▸ **WHAT THIS TASK INVOLVES**
Each line from the one that has "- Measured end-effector" through the end of the entries below must be written out exactly; leave out all other lines.
======== SUPPLIED DATA
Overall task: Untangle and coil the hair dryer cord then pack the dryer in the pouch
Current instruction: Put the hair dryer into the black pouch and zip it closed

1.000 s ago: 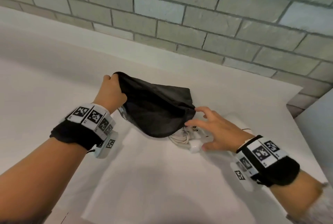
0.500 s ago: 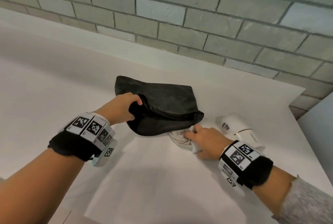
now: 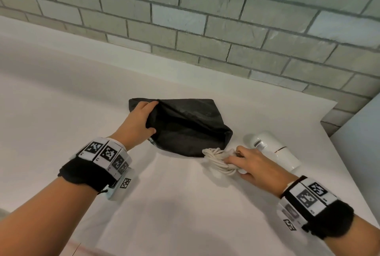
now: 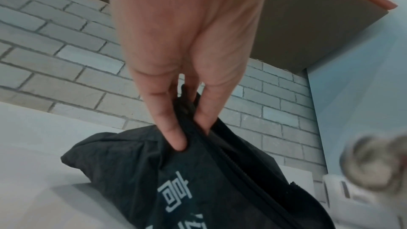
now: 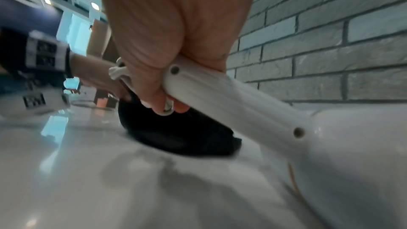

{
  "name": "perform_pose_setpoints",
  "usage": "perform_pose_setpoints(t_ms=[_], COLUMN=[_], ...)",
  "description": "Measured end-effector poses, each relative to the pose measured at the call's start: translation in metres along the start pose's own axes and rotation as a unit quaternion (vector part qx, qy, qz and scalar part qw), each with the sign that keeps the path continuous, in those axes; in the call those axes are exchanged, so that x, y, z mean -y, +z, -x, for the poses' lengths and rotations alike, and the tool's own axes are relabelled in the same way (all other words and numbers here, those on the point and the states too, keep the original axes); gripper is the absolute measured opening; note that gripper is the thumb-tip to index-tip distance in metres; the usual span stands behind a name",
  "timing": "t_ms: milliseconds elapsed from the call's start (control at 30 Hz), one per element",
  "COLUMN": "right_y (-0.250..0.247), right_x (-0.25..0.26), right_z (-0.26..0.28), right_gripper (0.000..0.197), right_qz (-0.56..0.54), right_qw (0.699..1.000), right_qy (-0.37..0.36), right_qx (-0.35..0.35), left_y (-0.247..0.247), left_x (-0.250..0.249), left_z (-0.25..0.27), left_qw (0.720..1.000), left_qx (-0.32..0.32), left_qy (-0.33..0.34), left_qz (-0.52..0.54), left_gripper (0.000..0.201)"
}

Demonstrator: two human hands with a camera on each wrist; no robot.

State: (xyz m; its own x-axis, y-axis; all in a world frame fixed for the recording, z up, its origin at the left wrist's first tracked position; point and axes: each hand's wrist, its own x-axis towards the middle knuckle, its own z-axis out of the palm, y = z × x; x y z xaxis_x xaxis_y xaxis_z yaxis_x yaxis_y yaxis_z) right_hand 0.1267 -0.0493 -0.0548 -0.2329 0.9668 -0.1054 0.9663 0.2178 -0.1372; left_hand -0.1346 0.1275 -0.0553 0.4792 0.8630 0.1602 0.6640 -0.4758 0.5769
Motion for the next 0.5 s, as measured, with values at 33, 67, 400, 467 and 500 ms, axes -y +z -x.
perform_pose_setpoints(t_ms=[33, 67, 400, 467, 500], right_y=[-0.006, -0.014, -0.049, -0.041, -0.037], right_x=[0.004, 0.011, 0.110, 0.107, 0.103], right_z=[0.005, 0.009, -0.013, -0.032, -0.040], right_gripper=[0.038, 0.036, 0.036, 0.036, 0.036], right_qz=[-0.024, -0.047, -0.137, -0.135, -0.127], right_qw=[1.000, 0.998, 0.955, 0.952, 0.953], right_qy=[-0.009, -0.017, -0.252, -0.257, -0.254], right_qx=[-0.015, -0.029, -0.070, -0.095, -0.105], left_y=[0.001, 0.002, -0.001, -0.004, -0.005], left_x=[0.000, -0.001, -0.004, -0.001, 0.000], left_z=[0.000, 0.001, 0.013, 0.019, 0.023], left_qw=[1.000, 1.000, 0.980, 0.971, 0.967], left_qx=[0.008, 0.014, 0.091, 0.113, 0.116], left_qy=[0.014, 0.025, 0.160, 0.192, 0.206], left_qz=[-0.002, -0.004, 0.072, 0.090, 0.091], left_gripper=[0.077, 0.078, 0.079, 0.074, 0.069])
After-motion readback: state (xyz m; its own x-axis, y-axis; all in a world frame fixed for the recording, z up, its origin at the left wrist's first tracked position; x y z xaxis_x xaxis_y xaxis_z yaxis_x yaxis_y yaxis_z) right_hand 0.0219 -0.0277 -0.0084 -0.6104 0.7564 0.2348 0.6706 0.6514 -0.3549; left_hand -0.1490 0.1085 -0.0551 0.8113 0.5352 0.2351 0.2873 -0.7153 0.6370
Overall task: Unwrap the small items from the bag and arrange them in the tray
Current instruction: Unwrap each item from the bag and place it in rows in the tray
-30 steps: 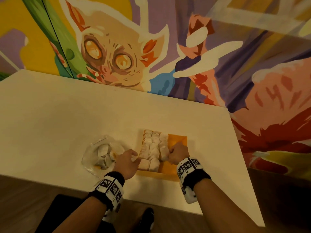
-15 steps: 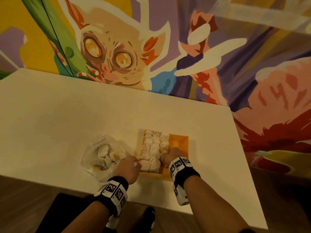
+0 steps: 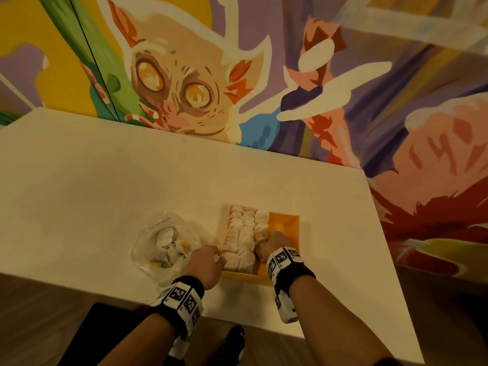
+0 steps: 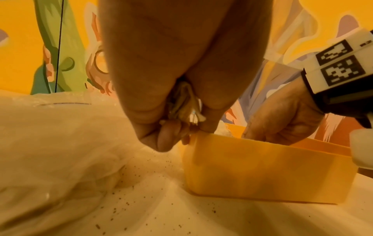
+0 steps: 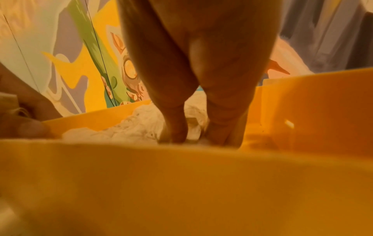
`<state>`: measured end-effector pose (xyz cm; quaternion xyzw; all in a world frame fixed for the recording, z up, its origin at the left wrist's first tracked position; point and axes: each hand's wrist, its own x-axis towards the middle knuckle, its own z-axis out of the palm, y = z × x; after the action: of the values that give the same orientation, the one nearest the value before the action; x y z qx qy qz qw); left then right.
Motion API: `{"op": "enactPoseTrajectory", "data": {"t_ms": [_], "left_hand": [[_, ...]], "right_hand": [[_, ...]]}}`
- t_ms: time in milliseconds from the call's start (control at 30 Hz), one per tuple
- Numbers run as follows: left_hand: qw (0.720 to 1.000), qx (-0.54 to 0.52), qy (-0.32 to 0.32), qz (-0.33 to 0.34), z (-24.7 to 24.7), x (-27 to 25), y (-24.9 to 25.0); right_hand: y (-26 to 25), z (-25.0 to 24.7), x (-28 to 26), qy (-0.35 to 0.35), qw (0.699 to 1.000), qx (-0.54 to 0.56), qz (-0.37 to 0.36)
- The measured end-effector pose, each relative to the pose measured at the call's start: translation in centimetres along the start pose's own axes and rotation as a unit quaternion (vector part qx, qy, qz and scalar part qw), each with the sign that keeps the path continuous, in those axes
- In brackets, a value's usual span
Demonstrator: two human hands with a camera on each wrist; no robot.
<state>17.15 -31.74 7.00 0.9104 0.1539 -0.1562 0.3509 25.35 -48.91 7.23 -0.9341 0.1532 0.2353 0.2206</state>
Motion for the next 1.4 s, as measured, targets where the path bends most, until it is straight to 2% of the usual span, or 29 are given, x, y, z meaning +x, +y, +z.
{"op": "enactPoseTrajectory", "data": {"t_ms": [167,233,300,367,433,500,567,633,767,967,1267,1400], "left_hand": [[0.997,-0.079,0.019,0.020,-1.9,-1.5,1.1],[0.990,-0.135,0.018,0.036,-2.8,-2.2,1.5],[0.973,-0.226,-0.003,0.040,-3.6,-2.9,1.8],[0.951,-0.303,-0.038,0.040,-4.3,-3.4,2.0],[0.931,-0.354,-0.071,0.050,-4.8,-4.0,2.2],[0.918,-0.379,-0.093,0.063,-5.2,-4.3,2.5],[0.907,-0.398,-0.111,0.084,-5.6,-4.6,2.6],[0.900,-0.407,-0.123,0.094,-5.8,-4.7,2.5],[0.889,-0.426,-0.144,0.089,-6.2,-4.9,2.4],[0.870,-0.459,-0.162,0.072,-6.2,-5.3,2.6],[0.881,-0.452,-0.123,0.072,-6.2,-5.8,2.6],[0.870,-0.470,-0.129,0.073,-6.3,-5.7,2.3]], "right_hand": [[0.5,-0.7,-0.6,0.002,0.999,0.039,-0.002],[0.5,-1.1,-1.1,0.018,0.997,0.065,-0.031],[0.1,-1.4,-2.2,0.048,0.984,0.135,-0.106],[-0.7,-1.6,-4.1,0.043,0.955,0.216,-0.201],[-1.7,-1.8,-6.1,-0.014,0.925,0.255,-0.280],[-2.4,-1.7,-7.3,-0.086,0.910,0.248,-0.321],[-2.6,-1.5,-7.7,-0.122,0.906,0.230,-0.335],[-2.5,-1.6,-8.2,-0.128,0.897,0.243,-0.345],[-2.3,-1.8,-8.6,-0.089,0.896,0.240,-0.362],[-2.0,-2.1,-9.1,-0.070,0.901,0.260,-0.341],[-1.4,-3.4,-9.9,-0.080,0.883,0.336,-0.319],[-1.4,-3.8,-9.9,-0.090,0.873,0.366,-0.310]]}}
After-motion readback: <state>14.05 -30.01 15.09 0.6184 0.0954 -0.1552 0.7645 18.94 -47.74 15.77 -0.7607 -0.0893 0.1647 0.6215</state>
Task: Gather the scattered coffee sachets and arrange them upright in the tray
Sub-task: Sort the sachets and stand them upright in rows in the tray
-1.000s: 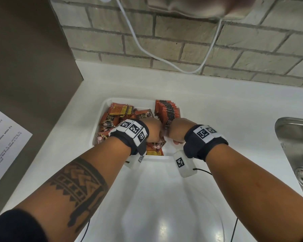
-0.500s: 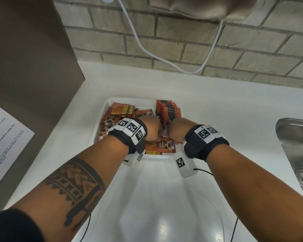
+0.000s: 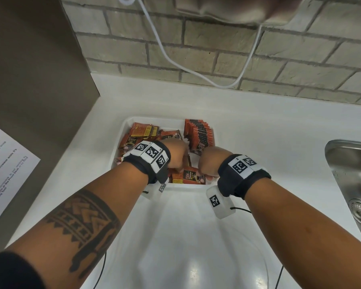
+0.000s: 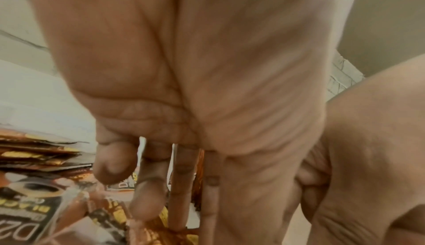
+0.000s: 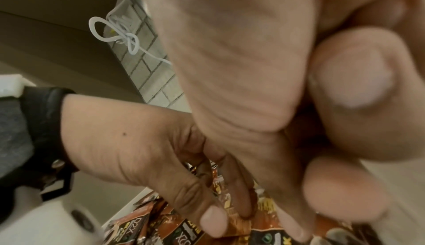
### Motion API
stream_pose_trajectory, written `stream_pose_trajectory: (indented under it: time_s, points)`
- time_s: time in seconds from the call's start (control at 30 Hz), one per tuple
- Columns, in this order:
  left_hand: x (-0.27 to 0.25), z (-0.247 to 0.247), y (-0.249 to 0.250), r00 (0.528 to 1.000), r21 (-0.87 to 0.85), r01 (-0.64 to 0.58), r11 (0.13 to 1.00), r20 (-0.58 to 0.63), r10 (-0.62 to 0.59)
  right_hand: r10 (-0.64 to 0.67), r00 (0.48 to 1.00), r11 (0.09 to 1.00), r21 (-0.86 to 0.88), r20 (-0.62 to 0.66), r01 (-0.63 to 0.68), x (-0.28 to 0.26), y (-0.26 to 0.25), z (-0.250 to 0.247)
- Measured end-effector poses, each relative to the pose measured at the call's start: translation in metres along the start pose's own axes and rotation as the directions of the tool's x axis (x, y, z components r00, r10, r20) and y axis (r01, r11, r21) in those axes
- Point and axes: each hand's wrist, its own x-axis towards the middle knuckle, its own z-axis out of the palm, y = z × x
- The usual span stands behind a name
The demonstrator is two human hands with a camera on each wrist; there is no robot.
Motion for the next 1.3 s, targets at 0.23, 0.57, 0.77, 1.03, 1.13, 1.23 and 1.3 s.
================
▸ **WRITTEN SOLUTION**
- Measured end-effector poses, each relative to the pose measured at the call's start: translation in metres along the start pose's own axes and rotation as the directions of the tool's x axis (x, y, z components r00, r10, r20) and y axis (r01, r11, r21) in those axes
- Point and axes: each hand's wrist, its own x-axis towards the middle knuckle, its own z-axis out of the palm, y = z × x
- The usual span stands behind a name
The demonstrator is two human hands with a camera on each wrist; there is no robot.
Motion for the next 1.3 s, targets at 0.23, 0.57, 0.77, 1.03, 1.13, 1.23 and 1.3 s.

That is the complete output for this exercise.